The tide of surveys gets worse -- "would you please rate our survey?"

Five years ago, I posted a rant about the excess of customer service surveys we're all being exposed to. You can't do any transaction these days, it seems, without being asked to do a survey on how you liked it. We get so many surveys that we now just reject these requests unless we have some particular problem we want to complain about -- in other words, we're back to what we had with self-selected complaints. The value of surveys is now largely destroyed, and perversely, as the response rates drop and the utility diminishes, that just pushes some companies to push even harder on getting feedback, creating a death spiral.

A great example of this death spiral came a few weeks ago when I rode in an Uber and the driver had a number of problems. So this time I filled out the form to rate the driver and leave comments. Uber's service department is diligent, and actually read it, and wrote me back to ask for more details and suggestions, which I gave.

That was followed up with:

Hi Brad Templeton,

We'd love to hear what you think of our customer service. It will only take a second, we promise. This feedback will allow us to make sure you always receive the best possible customer service experience in future.

If you were satisfied in how we handled your query, simply click this link.

If you weren't satisfied in how we handled your ticket, simply click this link.

A survey on my satisfaction with the survey process! Ok, to give Uber some kudos, I will note:

  • They really did try to make this one simple, just click a link. Though one wonders, had I clicked I was unsatisfied, would there have been more inquiry? Of course I was unsatisfied -- because they sent yet another survey. The service was actually fine.
  • At least they addressed me as "Hi Brad Templeton." That's way better than "Dear Brad" like the computer sending the message pretending it's on a first-name basis with me. Though the correct salutation should be "Dear Customer" to let me know that it is not a personally written message for me. The ability to fill in people's names in form letters stopped being impressive or looking personal in the 1970s.

This survey-on-a-survey is nice and short, but many of the surveys I get are astoundingly long. They must be designed, one imagines, to make sure nobody who values their time ever fully responds.

Why does this happen? Because we've become so thrilled at the ability to get high-volume feedback from customers that people feel it is a primary job function to get that feedback. If that's your job, then you focus on measuring everything you can, without thinking about how the measurement (and over-measurement) affects the market, the customers and the very things you are try to measure. Heisenberg could teach these folks a lesson.
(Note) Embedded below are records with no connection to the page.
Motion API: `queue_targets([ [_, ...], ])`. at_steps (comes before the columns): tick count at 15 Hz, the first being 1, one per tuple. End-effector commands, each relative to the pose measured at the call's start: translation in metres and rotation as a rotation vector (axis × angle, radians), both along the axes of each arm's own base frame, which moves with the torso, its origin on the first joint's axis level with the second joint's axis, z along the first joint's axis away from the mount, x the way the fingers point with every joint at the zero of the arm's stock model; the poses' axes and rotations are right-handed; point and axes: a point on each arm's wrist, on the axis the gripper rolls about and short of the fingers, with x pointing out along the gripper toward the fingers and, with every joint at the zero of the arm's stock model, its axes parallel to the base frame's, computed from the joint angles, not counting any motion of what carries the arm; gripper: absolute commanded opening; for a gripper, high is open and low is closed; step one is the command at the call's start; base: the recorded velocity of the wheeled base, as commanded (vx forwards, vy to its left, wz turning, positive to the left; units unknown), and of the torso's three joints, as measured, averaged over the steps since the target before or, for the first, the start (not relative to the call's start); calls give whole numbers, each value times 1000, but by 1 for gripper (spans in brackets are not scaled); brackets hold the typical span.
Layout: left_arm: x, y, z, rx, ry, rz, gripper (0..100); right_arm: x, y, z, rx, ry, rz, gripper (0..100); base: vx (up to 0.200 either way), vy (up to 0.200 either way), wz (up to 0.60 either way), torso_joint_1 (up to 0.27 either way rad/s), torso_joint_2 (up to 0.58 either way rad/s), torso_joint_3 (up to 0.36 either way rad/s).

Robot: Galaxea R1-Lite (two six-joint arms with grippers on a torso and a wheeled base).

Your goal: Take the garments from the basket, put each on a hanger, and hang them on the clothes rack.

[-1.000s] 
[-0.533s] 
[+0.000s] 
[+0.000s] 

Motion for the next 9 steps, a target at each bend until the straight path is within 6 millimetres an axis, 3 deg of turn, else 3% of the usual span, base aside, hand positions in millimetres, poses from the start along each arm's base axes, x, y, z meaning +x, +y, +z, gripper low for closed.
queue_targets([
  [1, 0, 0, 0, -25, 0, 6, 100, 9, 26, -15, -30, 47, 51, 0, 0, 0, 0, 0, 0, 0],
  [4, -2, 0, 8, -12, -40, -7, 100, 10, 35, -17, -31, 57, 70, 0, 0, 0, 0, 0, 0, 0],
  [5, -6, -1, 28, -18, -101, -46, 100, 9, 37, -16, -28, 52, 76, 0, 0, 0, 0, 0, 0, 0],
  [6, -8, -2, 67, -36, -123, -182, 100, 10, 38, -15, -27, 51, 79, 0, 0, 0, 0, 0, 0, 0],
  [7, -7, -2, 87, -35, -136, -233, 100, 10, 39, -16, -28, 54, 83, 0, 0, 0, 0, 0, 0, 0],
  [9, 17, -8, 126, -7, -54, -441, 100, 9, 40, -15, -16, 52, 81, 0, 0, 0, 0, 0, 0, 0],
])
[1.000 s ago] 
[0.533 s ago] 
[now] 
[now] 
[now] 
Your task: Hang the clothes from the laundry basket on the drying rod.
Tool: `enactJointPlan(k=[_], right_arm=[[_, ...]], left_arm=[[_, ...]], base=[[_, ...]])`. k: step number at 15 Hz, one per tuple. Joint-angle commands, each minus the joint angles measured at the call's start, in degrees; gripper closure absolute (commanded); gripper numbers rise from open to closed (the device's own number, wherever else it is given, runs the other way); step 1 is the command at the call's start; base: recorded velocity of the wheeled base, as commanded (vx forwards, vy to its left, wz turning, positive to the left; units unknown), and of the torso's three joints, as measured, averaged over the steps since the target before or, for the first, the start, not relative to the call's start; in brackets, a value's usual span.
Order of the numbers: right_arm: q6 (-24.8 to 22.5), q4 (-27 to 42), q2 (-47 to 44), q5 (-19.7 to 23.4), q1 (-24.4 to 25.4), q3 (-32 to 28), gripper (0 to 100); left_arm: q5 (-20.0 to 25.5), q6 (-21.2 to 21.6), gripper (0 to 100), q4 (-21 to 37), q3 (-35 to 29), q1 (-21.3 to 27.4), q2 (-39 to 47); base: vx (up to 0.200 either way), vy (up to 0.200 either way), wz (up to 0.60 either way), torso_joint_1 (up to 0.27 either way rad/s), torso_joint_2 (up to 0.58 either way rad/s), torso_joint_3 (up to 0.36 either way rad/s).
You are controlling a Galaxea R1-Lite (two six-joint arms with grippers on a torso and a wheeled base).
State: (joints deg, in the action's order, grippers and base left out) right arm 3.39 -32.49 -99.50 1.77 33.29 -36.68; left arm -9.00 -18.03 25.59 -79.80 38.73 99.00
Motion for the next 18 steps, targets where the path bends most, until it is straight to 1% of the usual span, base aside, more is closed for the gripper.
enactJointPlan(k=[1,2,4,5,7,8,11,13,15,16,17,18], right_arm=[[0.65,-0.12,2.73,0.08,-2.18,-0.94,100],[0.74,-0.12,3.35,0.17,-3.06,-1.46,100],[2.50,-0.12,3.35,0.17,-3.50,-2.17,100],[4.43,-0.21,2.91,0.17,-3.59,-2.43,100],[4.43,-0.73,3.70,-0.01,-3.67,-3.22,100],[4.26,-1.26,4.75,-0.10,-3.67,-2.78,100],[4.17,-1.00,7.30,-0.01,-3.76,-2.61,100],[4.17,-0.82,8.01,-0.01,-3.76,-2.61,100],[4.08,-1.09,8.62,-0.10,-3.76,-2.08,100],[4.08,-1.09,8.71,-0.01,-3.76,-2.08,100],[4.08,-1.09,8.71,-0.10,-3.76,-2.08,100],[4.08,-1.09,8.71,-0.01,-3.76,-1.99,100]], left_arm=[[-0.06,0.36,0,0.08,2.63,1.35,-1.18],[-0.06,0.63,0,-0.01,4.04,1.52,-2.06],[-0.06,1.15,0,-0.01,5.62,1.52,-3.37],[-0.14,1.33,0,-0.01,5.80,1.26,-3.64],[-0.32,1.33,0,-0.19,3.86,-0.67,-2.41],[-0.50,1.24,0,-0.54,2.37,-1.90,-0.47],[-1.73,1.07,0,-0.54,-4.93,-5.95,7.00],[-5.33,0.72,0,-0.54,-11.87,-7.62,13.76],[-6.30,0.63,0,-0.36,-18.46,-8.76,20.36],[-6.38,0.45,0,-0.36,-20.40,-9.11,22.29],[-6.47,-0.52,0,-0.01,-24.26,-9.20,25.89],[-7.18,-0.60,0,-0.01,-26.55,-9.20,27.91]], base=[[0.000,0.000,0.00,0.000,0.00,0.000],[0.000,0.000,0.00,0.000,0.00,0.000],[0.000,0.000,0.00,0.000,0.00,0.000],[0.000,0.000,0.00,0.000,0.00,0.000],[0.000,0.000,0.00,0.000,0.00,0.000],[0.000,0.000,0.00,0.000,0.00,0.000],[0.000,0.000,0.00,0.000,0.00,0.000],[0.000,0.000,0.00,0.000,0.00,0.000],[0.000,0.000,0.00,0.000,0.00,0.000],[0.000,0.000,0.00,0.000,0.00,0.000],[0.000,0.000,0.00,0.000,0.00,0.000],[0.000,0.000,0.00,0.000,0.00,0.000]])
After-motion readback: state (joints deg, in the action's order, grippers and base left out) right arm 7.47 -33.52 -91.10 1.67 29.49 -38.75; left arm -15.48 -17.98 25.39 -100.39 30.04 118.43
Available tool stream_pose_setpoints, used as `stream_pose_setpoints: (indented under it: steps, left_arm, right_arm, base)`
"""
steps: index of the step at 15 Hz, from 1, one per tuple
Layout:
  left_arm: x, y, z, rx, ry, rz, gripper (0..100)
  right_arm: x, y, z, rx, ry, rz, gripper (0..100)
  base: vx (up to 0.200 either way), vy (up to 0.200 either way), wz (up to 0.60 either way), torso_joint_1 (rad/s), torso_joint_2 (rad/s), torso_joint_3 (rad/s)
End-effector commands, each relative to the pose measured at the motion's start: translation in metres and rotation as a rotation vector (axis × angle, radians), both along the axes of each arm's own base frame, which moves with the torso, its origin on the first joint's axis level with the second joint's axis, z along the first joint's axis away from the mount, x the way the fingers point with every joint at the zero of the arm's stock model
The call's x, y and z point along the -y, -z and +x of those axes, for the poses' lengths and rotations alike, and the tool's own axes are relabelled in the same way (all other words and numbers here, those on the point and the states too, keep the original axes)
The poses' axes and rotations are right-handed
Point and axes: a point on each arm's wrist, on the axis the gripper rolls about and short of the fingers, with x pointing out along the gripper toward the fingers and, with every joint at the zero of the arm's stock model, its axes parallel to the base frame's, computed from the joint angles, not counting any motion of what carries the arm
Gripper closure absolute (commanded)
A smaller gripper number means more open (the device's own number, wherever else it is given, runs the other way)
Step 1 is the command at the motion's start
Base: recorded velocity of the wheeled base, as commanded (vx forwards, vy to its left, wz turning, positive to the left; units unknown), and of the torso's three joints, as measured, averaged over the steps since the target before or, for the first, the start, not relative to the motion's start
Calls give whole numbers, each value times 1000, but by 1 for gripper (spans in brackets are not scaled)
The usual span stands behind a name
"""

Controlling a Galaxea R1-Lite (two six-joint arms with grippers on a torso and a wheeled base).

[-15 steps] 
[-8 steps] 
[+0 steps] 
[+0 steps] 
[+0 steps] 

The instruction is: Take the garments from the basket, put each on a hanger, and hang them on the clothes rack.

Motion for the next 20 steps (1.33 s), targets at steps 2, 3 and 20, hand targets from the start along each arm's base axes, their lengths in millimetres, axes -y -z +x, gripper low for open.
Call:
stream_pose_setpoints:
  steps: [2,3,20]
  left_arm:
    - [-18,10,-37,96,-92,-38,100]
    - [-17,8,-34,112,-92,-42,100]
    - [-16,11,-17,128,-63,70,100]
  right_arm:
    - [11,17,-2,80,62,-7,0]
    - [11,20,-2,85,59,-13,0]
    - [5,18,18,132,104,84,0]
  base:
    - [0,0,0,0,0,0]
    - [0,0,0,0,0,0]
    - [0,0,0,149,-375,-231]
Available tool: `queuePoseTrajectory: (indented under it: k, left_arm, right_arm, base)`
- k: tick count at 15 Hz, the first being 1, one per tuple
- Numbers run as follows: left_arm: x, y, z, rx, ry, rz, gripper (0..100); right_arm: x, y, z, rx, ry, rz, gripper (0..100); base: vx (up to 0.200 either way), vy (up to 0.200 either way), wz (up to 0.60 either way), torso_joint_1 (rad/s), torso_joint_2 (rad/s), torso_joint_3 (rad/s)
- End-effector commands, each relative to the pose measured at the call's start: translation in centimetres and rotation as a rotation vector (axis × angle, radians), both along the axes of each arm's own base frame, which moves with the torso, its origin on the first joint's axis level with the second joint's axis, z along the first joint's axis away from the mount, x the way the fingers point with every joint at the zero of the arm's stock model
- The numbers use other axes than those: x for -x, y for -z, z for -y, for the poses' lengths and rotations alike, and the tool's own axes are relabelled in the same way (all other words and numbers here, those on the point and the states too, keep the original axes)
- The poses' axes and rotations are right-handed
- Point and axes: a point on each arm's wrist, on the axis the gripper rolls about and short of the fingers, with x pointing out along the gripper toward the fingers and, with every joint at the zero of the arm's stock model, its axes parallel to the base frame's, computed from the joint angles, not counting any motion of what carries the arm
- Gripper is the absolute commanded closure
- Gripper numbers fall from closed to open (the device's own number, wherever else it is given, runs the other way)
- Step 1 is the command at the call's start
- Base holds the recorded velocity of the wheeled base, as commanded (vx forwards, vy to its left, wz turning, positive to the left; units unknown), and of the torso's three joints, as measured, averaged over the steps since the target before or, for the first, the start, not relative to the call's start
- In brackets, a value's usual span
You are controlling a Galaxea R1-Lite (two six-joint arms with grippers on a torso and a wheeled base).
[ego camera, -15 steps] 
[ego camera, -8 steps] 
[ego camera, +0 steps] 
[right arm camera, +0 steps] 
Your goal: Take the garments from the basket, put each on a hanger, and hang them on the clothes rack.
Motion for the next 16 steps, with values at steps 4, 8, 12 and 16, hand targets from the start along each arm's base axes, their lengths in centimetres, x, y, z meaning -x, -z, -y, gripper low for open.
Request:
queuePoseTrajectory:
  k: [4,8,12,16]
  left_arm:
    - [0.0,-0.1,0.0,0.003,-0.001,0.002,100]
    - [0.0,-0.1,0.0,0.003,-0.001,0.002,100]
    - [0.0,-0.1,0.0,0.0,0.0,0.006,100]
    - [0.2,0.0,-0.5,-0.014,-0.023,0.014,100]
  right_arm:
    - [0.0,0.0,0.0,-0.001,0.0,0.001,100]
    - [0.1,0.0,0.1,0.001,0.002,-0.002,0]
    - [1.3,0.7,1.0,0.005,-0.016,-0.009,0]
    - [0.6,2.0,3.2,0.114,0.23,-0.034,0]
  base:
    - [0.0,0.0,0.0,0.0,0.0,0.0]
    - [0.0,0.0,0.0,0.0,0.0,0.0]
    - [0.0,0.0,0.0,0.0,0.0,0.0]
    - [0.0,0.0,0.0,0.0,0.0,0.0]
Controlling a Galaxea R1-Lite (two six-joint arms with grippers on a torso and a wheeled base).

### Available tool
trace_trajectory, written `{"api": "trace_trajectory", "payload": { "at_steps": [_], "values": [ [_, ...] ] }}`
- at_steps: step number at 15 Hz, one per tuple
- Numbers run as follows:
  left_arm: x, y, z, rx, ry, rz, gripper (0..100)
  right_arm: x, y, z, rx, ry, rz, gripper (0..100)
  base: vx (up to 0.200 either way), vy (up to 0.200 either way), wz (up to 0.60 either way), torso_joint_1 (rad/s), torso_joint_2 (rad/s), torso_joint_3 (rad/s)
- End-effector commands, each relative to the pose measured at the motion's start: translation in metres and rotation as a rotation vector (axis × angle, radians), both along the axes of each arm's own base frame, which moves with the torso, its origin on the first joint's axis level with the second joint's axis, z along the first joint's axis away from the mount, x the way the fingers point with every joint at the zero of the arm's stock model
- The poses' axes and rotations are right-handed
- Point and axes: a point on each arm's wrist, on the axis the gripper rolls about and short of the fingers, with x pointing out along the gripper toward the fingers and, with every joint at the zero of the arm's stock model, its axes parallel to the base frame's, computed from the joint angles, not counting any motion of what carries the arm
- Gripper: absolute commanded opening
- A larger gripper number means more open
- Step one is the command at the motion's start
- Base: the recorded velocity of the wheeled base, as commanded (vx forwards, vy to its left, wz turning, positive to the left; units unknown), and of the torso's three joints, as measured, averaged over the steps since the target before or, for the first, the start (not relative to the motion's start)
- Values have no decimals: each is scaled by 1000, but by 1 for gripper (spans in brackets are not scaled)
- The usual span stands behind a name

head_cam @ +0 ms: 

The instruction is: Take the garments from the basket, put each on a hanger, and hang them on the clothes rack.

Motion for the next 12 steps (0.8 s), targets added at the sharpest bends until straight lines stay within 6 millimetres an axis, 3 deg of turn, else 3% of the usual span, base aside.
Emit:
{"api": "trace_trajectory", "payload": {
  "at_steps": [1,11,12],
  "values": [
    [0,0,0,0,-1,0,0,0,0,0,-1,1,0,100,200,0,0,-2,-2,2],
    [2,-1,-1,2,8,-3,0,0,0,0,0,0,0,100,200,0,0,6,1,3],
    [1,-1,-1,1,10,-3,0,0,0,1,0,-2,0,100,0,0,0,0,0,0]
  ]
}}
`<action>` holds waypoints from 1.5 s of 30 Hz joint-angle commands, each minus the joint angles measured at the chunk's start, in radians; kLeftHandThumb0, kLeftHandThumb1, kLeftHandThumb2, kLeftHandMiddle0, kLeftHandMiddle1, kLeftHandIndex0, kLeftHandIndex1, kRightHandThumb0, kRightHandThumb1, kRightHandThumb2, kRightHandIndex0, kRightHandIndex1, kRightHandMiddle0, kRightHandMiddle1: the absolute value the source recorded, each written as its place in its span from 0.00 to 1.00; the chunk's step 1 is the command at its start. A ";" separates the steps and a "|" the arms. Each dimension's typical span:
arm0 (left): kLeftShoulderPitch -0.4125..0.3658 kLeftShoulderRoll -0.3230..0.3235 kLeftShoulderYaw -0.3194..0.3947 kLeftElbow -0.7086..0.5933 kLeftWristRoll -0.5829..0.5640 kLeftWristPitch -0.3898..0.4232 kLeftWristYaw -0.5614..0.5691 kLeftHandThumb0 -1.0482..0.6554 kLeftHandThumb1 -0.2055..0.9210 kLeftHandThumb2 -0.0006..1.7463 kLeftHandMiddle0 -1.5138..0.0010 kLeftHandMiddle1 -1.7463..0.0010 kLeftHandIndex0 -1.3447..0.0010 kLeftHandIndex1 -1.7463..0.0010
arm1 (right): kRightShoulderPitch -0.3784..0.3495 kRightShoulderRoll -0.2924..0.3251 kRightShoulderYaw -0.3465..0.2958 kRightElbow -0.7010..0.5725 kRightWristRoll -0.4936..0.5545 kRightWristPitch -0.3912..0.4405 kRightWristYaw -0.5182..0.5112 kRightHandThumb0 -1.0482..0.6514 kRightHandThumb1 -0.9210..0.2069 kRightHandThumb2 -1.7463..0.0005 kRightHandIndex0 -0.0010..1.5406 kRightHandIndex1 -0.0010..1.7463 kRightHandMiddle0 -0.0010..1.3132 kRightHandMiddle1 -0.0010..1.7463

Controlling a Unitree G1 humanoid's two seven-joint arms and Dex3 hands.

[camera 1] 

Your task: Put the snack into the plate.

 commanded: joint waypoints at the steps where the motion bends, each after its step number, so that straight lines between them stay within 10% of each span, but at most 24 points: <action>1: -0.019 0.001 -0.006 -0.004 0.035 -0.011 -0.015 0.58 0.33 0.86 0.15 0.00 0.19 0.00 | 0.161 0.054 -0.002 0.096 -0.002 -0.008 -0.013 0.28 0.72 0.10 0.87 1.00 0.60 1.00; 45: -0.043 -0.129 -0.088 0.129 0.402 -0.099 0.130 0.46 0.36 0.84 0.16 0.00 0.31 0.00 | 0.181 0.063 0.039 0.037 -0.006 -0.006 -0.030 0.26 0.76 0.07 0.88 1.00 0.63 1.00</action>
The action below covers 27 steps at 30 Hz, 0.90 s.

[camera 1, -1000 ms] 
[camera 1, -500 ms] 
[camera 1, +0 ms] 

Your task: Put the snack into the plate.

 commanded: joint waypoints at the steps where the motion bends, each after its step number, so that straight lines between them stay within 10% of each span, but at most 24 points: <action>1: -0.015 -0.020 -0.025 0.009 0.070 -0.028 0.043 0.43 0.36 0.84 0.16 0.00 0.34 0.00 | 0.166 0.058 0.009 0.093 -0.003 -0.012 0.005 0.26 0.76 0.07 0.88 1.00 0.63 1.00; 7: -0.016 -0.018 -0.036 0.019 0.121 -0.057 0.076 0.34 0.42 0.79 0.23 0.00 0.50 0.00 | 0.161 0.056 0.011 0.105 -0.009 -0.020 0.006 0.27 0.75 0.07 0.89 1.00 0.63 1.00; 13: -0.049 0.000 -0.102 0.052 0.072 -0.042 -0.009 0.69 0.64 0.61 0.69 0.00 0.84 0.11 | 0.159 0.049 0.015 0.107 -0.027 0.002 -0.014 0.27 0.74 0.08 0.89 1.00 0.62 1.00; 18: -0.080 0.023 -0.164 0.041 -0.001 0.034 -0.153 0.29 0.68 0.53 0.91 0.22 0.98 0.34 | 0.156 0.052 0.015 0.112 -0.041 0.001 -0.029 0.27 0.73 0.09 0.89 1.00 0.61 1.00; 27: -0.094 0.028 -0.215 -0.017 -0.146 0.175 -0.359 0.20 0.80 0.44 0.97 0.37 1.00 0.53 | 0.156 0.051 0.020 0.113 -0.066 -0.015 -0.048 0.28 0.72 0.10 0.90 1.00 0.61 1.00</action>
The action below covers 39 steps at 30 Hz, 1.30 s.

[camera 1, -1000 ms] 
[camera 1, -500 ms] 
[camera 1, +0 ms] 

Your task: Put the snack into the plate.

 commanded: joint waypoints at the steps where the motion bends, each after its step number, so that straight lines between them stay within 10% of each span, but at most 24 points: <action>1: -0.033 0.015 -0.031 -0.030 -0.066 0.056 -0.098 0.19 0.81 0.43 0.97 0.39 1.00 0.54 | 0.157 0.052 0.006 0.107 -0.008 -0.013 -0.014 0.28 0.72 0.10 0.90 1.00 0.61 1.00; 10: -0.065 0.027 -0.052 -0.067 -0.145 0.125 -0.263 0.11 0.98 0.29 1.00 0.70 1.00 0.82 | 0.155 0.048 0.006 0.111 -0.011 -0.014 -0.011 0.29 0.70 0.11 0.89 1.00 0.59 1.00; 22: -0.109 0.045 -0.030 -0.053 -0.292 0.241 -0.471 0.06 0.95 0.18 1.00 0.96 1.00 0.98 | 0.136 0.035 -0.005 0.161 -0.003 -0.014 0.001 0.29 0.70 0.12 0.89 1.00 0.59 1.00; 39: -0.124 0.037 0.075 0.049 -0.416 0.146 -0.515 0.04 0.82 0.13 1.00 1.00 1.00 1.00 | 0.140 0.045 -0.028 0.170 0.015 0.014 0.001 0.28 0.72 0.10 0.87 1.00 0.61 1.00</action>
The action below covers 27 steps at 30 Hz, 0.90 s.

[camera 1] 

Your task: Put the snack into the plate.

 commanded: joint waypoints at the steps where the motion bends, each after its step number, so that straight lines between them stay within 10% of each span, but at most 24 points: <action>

To work, surveys must be done on a small sample of the population, chosen in a manner to eliminate bias. Once chosen, major efforts should be made to assure people who are chosen do complete the surveys, which means you have to be able to truthfully tell them they are part of a small sample. Problem is, nobody is going to believe that when your colleagues are sending a dozen other surveys a day. It's like over-use of antibiotics. All the other doctors are over-prescribing and so they stop working for you, even if you're good.

The only way to stop this is to bring the hammer down from above. People higher up, with a focus on the whole customer experience, must limit the feedback efforts, and marketing professionals need to be taught hard in school and continuing education just why there are only so many they can do.

Comments

I think the problem of over-surveying has gotten worse in the past five years, but getting a survey about your satisfaction with a survey is a new one for me. This used to be an industry joke, apparently someone didn't get the humor.

My own experience (which I ranted about last month: http://www.vocalabs.com/blog/combatting-survey-overload ) was getting asked to answer hundreds of irrelevant and sometimes incoherent questions about a very short business trip. Ironically, I was attending a conference of customer experience professionals.

The good news for me professionally is that when these surveys don't deliver useful results, companies like mine are called in to clean up the mess. Customer feedback is an important business process, and there are often consequences for getting it wrong.

Pedantic note: Heisenberg's uncertainty principle is, I recently learned, different from the observer effect, which is what you are talking about.

Very much agree with your rant; I have long ago adopted a policy of saying no to all surveys on principle.

Though they are related enough that even Heisenberg conflated the two at times, and the uncertainty principle has become the poster child for the observer effect.

I stopped submitting to just about all surveys after I bought my first new car. About a week after the purchase I got a survey in the mail, to which I responded with what I thought were good comments and scores. Turns out this was one of those surveys where anything but the top score is a "failing grade". I received calls from both my salesperson and the manager of the dealership, pressuring me to give them all top marks. I don't recall the details anymore, but I did hang up and vow to never waste my time on satisfaction surveys again.